• The problem: Reproduce, exactly and in full, only the lines below from the one containing "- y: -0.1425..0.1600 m" through the one containing "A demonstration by".
BEGIN Raw data
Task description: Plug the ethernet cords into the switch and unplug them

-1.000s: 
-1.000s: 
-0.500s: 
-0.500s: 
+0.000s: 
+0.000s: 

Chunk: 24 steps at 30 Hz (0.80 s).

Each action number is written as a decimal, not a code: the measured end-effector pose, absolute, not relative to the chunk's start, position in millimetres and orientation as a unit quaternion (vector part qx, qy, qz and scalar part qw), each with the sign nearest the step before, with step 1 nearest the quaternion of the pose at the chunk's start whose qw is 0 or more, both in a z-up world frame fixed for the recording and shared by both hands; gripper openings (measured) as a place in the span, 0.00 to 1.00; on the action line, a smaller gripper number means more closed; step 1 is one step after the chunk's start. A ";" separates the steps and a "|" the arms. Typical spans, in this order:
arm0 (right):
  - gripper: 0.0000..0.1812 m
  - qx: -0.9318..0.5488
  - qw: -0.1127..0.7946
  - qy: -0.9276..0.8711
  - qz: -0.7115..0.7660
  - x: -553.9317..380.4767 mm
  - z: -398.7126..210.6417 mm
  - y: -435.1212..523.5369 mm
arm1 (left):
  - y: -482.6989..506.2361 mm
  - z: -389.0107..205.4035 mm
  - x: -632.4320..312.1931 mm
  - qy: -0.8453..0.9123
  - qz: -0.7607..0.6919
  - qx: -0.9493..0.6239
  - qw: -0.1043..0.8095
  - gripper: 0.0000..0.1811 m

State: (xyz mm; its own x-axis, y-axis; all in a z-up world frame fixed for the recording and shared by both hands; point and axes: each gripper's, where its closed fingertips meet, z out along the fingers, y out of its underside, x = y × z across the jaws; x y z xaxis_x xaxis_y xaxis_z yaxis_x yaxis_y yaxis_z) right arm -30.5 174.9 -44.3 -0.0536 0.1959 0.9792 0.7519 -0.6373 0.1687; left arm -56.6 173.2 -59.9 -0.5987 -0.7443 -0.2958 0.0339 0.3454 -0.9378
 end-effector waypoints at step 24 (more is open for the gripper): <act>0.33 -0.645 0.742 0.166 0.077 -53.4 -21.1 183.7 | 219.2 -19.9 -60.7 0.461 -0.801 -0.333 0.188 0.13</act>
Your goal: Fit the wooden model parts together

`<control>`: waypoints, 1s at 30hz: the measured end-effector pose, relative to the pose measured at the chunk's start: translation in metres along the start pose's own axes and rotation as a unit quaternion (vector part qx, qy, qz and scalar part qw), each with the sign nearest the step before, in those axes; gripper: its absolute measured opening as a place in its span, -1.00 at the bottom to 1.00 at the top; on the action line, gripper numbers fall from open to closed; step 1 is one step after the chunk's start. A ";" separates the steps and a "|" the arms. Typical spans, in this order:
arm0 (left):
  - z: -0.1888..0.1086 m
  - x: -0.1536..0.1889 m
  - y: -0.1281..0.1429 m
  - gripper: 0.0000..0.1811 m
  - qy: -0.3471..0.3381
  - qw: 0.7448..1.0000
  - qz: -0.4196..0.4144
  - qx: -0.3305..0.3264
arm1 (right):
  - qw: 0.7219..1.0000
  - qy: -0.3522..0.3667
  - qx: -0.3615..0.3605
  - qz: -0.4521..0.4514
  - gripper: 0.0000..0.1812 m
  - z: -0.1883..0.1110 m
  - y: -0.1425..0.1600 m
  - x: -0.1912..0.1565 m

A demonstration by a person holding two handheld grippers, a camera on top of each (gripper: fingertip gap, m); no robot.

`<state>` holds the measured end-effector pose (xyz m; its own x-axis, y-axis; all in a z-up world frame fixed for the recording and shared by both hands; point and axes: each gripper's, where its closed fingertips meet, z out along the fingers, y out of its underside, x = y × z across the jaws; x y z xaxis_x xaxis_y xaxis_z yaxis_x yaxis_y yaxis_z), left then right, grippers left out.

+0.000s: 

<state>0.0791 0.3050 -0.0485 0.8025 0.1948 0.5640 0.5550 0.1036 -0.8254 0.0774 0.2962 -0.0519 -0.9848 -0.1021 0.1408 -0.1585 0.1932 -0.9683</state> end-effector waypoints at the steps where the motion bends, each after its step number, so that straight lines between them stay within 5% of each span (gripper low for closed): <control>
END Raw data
• Solved problem:
  - y: -0.1425..0.1600 m
  - x: -0.1912..0.1565 m

A demonstration by a person holding two handheld grippers, a camera on top of each (gripper: fingertip gap, m); no robot.

The answer is now complete.